The coil of this receiver was wound on a round iron core 2, flattened at one end to afford means for attaching the permanent magnet. The permanent magnet was of laminated construction, consisting of four hard steel bars 1, extending nearly the entire length of the receiver shell. These steel bars were all magnetized separately and placed with like poles together so as to form a single bar magnet. They were laid together in pairs so as to include between the pairs the flattened end of the pole piece 2 at one end and the flattened portion of the tail piece 3 at the other end. This whole magnet structure, including the core, the tail piece, and the permanently magnetized steel bars, was clamped together by screws as shown. The containing shell was of hard rubber consisting of three pieces, the barrel 4, the ear-piece 5, and the tail cap 6. The barrel and the ear piece engaged each other by means of a screw thread and served to clamp the diaphragm between them.
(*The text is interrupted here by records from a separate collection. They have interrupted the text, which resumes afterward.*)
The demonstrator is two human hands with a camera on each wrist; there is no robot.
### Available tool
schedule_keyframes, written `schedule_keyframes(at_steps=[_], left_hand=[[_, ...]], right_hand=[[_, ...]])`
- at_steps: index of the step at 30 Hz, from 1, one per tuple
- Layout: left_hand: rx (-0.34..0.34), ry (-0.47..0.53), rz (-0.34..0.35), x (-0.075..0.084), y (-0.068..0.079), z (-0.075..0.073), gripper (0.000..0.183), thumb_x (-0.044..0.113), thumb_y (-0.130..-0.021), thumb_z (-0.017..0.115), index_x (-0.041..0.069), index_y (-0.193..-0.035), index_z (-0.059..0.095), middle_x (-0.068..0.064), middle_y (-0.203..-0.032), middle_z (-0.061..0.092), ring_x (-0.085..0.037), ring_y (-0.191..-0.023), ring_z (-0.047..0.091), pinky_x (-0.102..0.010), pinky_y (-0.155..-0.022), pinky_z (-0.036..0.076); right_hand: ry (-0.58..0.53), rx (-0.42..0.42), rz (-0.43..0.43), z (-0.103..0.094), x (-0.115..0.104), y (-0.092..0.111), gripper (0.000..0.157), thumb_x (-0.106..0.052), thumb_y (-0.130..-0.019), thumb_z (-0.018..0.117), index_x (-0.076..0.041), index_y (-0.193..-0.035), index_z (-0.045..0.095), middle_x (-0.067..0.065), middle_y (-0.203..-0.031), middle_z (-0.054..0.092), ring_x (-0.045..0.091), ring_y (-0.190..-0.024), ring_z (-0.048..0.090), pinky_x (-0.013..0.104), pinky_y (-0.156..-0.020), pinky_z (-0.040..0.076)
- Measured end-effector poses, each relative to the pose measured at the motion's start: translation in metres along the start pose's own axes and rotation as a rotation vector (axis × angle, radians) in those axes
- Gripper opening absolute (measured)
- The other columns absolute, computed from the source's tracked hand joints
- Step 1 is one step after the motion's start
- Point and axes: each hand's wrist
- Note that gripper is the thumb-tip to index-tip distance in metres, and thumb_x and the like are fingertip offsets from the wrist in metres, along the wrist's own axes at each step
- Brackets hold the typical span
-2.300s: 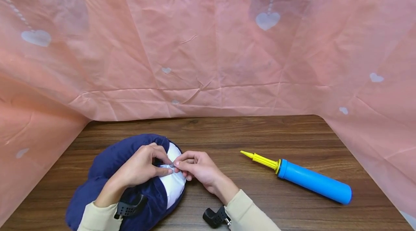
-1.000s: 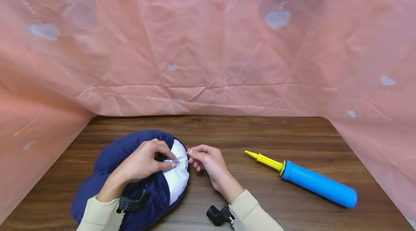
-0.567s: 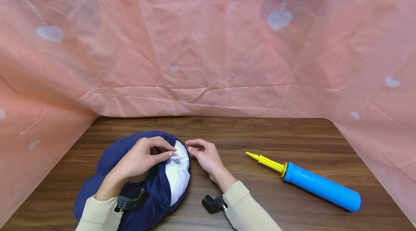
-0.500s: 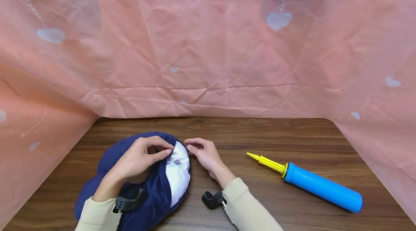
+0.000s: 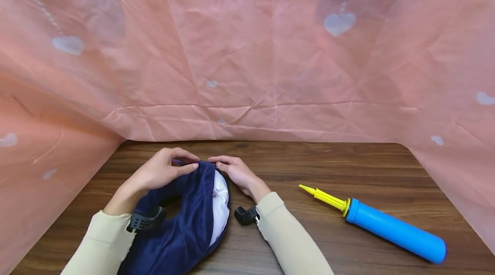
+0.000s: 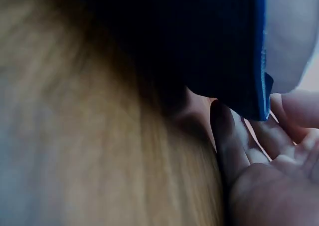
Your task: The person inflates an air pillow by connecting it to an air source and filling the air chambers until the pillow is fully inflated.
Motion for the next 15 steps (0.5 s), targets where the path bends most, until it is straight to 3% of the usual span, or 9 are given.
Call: schedule_keyframes(at_steps=[4,10,15], left_hand=[[-0.075,0.041,-0.063,-0.01,-0.021,-0.002,0.033,0.025,-0.103,0.071,0.004,-0.128,0.077,-0.012,-0.127,0.078,-0.027,-0.123,0.068,-0.042,-0.106,0.052],[-0.172,0.103,-0.193,-0.027,-0.045,-0.001,0.039,0.026,-0.105,0.069,-0.001,-0.133,0.074,-0.016,-0.135,0.073,-0.026,-0.123,0.064,-0.038,-0.103,0.048],[-0.23,0.064,-0.25,-0.032,-0.059,0.002,0.044,0.03,-0.106,0.066,-0.001,-0.136,0.072,-0.016,-0.14,0.071,-0.024,-0.123,0.062,-0.036,-0.102,0.048]], right_hand=[[0.065,0.028,0.0,0.002,0.001,-0.004,0.036,-0.014,-0.111,0.053,-0.008,-0.143,0.07,0.011,-0.145,0.07,0.019,-0.133,0.062,0.031,-0.11,0.047],[0.127,0.149,0.029,0.008,0.004,-0.008,0.026,-0.016,-0.104,0.067,-0.008,-0.126,0.079,0.008,-0.125,0.078,0.012,-0.109,0.066,0.025,-0.093,0.051],[0.147,0.218,0.027,0.01,0.004,-0.009,0.022,-0.014,-0.098,0.074,-0.006,-0.117,0.081,0.006,-0.11,0.081,0.008,-0.096,0.067,0.024,-0.086,0.052]])
Point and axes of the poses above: each hand's wrist, its own y-axis away from the middle knuckle, its own z-axis out of the palm, x = y × z
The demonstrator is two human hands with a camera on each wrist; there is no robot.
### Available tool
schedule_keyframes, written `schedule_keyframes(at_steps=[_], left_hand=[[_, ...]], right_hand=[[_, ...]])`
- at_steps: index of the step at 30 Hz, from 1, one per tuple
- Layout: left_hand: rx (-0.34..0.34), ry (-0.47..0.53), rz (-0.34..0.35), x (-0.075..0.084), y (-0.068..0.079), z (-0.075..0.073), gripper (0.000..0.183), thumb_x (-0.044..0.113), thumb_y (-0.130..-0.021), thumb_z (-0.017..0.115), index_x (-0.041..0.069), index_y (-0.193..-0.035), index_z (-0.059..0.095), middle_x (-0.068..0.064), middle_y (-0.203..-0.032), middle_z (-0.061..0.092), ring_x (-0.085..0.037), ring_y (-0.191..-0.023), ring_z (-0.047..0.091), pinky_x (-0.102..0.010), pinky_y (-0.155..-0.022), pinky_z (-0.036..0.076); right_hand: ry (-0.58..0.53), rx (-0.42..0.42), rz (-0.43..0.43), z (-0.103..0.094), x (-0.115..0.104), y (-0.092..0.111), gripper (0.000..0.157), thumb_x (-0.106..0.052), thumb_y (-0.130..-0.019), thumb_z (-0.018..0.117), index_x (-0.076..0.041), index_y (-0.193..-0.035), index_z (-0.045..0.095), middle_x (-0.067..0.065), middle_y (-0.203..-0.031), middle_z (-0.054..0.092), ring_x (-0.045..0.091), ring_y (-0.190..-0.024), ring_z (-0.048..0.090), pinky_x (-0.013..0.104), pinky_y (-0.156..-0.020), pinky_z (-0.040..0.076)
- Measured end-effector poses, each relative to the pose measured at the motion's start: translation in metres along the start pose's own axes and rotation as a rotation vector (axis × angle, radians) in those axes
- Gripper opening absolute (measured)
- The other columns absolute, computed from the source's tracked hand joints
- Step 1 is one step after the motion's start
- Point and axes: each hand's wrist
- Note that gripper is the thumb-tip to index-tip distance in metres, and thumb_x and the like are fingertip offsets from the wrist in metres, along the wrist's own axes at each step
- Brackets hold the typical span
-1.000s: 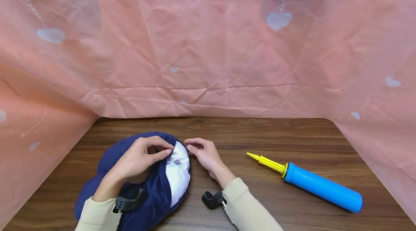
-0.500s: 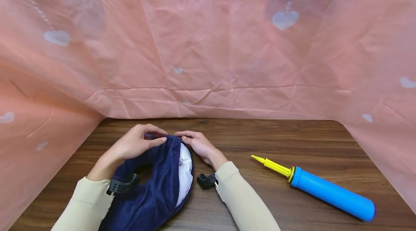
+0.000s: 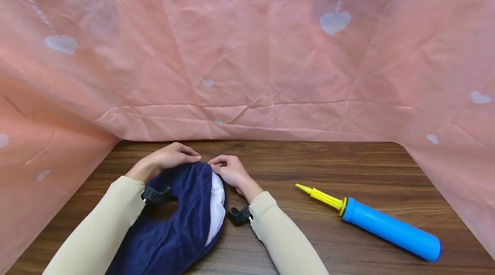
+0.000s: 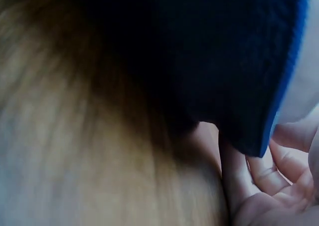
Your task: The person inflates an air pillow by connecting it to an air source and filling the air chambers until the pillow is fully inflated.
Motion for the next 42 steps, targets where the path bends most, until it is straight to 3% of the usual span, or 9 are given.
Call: schedule_keyframes(at_steps=[5,12,15,25,33,42], left_hand=[[-0.052,-0.052,-0.011,0.0,-0.01,0.001,0.044,0.032,-0.107,0.062,0.0,-0.135,0.073,-0.013,-0.135,0.073,-0.019,-0.113,0.064,-0.032,-0.096,0.05],[-0.104,-0.038,-0.028,-0.004,-0.016,0.001,0.033,0.026,-0.101,0.07,0.002,-0.119,0.082,-0.006,-0.117,0.079,-0.014,-0.099,0.064,-0.027,-0.085,0.051],[-0.106,-0.059,-0.04,-0.002,-0.017,0.002,0.03,0.024,-0.098,0.072,0.004,-0.117,0.083,-0.004,-0.115,0.078,-0.014,-0.1,0.063,-0.027,-0.087,0.05],[-0.049,-0.095,0.014,-0.001,-0.017,0.007,0.02,0.014,-0.095,0.072,0.003,-0.104,0.086,-0.006,-0.107,0.083,-0.013,-0.102,0.067,-0.026,-0.091,0.052],[0.017,-0.084,0.034,-0.002,-0.017,0.015,0.019,0.012,-0.092,0.074,0.002,-0.102,0.086,-0.005,-0.103,0.082,-0.012,-0.097,0.064,-0.024,-0.086,0.049],[0.021,-0.089,0.051,-0.001,-0.017,0.019,0.019,0.013,-0.093,0.076,0.003,-0.104,0.086,-0.006,-0.106,0.083,-0.011,-0.097,0.065,-0.023,-0.086,0.049]], right_hand=[[0.054,0.034,-0.021,0.003,0.001,-0.002,0.018,-0.012,-0.096,0.075,-0.003,-0.111,0.081,0.003,-0.095,0.079,0.006,-0.086,0.064,0.023,-0.081,0.051],[0.137,0.052,-0.036,0.005,0.002,0.0,0.015,-0.015,-0.099,0.073,-0.004,-0.107,0.08,0.006,-0.1,0.077,0.007,-0.086,0.063,0.023,-0.081,0.05],[0.139,0.056,-0.042,0.005,0.002,0.002,0.014,-0.014,-0.099,0.072,-0.003,-0.106,0.08,0.005,-0.099,0.076,0.007,-0.084,0.063,0.023,-0.08,0.05],[0.149,0.051,-0.041,0.002,0.001,0.005,0.012,-0.012,-0.101,0.072,-0.003,-0.105,0.078,0.005,-0.097,0.076,0.007,-0.083,0.065,0.023,-0.078,0.051],[0.261,0.072,-0.065,-0.006,0.001,0.014,0.011,-0.013,-0.103,0.069,-0.006,-0.106,0.077,0.006,-0.099,0.076,0.011,-0.087,0.065,0.026,-0.081,0.051],[0.324,0.087,-0.065,-0.016,0.002,0.03,0.01,-0.018,-0.104,0.069,-0.011,-0.103,0.077,0.002,-0.097,0.076,0.011,-0.089,0.064,0.03,-0.083,0.051]])
Point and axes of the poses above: each hand's wrist, its own y-axis away from the middle knuckle, its own z-axis out of the palm, x = y × z
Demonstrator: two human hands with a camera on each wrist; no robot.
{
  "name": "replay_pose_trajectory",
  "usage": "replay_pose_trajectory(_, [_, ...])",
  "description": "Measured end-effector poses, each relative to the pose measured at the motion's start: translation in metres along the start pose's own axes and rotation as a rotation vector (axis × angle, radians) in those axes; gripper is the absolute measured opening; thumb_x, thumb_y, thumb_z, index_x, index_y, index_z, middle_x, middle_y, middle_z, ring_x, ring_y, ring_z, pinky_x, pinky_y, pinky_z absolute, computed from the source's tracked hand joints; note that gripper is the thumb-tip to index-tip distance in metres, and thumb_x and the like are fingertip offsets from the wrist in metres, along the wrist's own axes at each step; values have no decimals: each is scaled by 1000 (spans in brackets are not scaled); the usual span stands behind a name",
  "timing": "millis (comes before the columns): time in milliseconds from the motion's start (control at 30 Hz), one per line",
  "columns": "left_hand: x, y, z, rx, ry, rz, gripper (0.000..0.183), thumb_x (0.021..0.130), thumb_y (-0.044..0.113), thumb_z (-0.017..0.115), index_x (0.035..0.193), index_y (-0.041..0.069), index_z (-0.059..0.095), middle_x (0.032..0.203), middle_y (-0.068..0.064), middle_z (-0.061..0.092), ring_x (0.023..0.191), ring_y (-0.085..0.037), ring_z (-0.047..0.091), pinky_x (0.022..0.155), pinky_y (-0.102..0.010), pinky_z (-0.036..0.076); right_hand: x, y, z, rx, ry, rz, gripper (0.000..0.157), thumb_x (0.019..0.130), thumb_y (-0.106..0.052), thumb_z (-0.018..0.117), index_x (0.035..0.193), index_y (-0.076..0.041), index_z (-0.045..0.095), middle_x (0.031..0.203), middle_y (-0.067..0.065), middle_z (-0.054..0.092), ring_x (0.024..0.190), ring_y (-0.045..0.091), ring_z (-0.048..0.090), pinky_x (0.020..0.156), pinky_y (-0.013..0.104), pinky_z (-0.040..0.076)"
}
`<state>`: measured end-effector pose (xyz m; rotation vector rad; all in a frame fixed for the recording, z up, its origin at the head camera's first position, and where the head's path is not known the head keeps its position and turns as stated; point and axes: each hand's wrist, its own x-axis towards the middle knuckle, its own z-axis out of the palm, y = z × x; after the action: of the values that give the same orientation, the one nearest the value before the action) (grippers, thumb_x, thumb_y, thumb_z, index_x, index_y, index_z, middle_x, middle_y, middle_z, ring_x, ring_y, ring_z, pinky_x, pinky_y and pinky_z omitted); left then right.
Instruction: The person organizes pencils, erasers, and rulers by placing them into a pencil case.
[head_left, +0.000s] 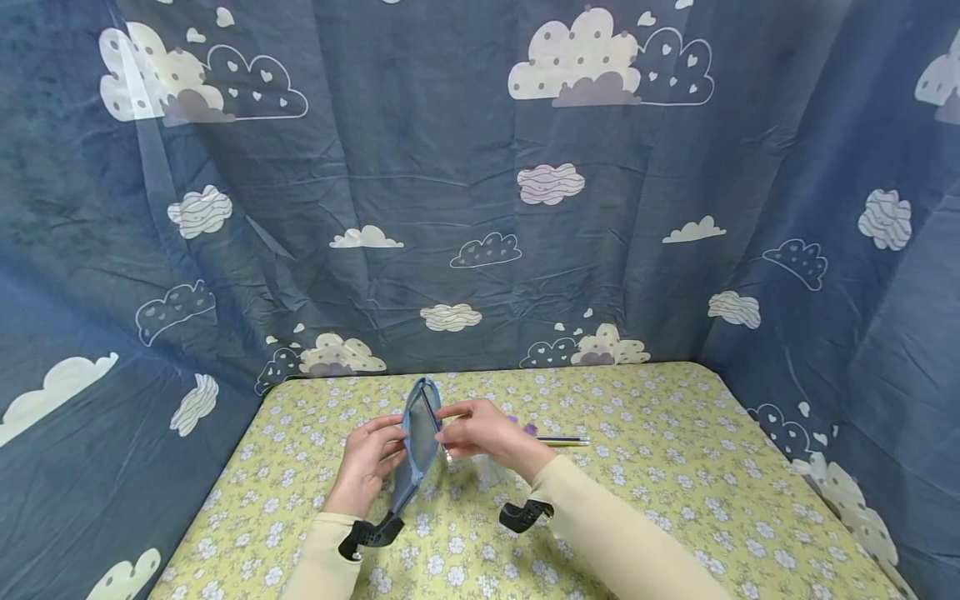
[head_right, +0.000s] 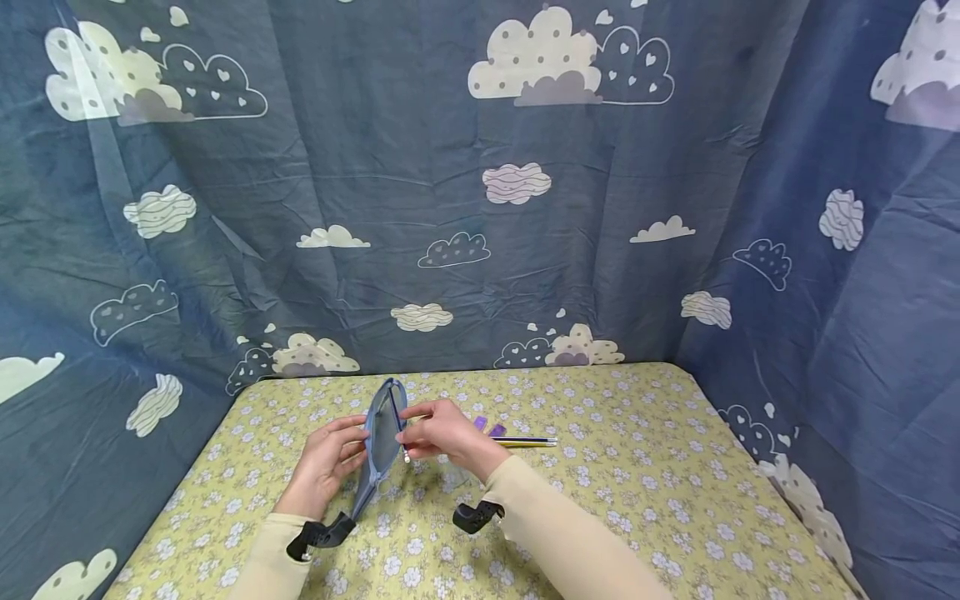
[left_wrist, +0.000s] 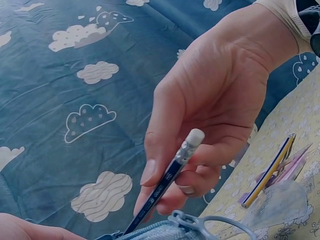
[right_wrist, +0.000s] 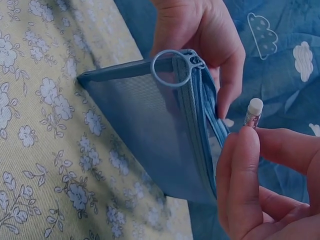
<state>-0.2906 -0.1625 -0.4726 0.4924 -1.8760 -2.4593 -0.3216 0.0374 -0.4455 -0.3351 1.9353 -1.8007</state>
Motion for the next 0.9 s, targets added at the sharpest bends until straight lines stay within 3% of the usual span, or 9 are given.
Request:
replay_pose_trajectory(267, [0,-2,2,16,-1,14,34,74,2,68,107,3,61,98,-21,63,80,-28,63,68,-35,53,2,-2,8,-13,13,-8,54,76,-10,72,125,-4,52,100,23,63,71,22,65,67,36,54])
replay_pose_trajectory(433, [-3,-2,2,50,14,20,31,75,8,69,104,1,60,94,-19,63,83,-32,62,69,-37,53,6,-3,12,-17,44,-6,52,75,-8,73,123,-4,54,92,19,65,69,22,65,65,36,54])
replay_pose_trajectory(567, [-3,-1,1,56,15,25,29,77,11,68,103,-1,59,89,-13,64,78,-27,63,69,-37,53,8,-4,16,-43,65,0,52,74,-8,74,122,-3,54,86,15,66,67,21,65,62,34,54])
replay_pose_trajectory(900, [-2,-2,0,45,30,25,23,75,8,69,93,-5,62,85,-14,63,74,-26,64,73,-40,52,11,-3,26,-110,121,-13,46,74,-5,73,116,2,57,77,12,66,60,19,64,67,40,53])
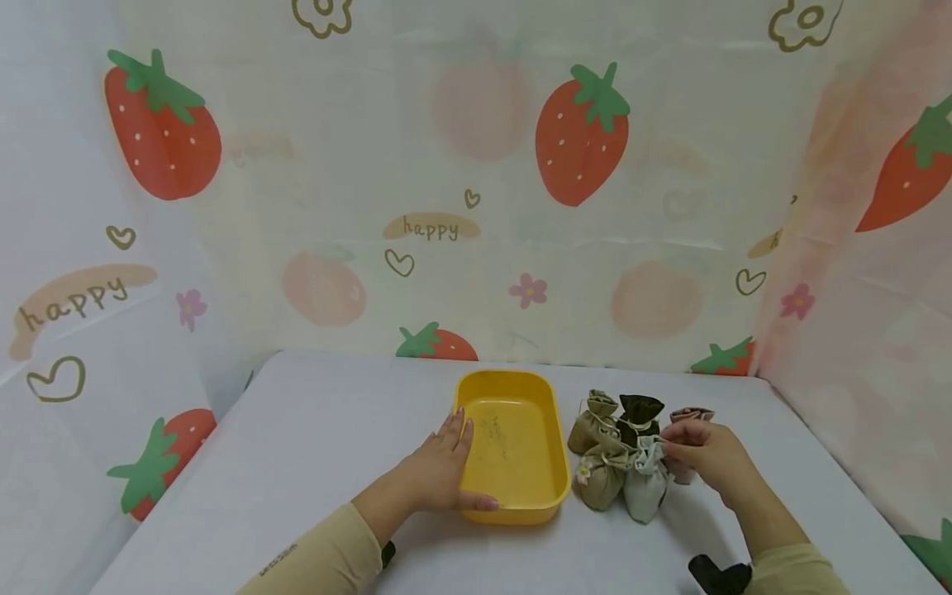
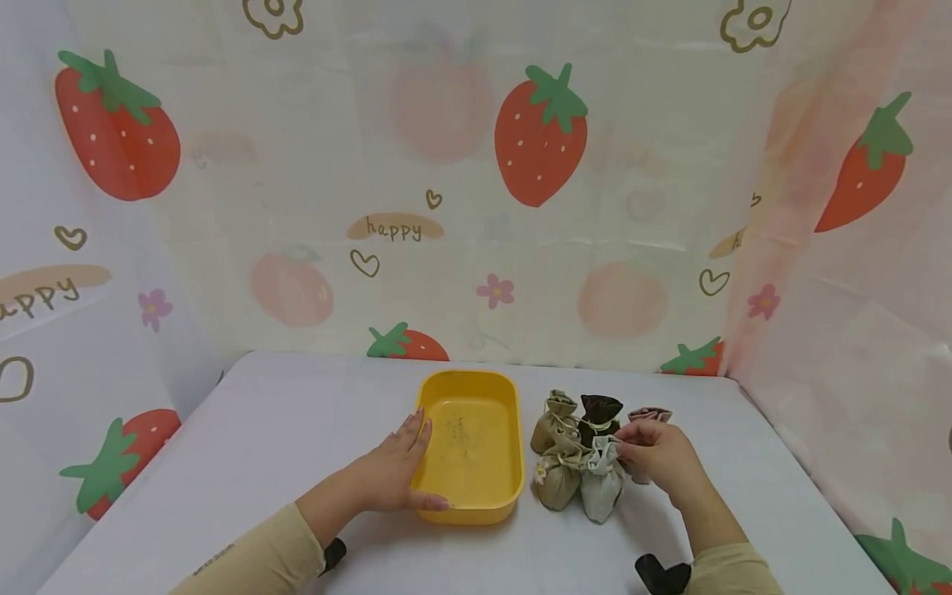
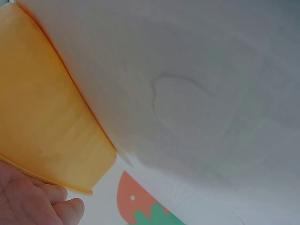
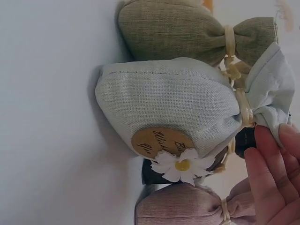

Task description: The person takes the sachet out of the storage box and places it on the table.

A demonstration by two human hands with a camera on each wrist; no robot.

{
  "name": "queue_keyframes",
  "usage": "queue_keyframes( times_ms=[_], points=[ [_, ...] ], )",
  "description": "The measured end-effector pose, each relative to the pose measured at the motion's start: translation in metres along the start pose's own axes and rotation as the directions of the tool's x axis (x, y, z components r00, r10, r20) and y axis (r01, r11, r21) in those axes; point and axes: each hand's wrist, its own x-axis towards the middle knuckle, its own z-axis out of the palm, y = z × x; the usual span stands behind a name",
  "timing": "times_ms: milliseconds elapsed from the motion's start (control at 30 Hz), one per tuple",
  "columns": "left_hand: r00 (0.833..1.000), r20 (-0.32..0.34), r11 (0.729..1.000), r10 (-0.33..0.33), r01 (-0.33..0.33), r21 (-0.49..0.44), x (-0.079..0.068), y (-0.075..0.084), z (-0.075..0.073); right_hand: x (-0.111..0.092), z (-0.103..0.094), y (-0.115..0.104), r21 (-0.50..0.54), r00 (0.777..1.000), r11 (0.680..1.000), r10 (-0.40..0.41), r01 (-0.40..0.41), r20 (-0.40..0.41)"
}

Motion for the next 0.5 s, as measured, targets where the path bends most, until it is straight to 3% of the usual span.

The compound bar magnet was held in place within the shell by means of a screw 7 passing through the hard rubber tail cap 6 and into the tail block 3 of the magnet. External binding posts mounted on the tail cap, as shown, were connected by heavy leading-in wires to the terminals of the electromagnet.
A casual consideration of the magnetic circuit of this instrument will show that it was inefficient, since the return path for the lines of force set up by the bar magnet was necessarily through a very long air path. Notwithstanding this, these receivers were capable of giving excellent articulation and were of marvelous delicacy of action. A very grave fault was that the magnet was supported in the shell at the end farthest removed from the diaphragm. As a result it was difficult to maintain a permanent adjustment between the pole piece and the diaphragm. One reason for this was that hard rubber and steel contract and expand under changes of temperature at very different rates, and therefore the distance between the pole piece and the diaphragm changed with changes of temperature. Another grave defect, brought about by this tying together of the permanent magnet and the shell which supported the diaphragm at the end farthest from the diaphragm, was that any mechanical shocks were thus given a good chance to alter the adjustment.
[Illustration: Fig. 49. Single-Pole Receiver]
Modern Receivers. Receivers of today differ from this old single-pole receiver in two radical respects. In the first place, the modern receiver is of the bi-polar type, consisting essentially of a horseshoe magnet presenting both of its poles to the diaphragm. In the second place, the modern practice is to either support all of the working parts of the receiver, i.e., the magnet, the coils, and the diaphragm, by an inner metallic frame entirely independent of the shell; or, if the shell is used as a part of the structure, to rigidly fasten the several parts close to the diaphragm rather than at the end farthest removed from the diaphragm.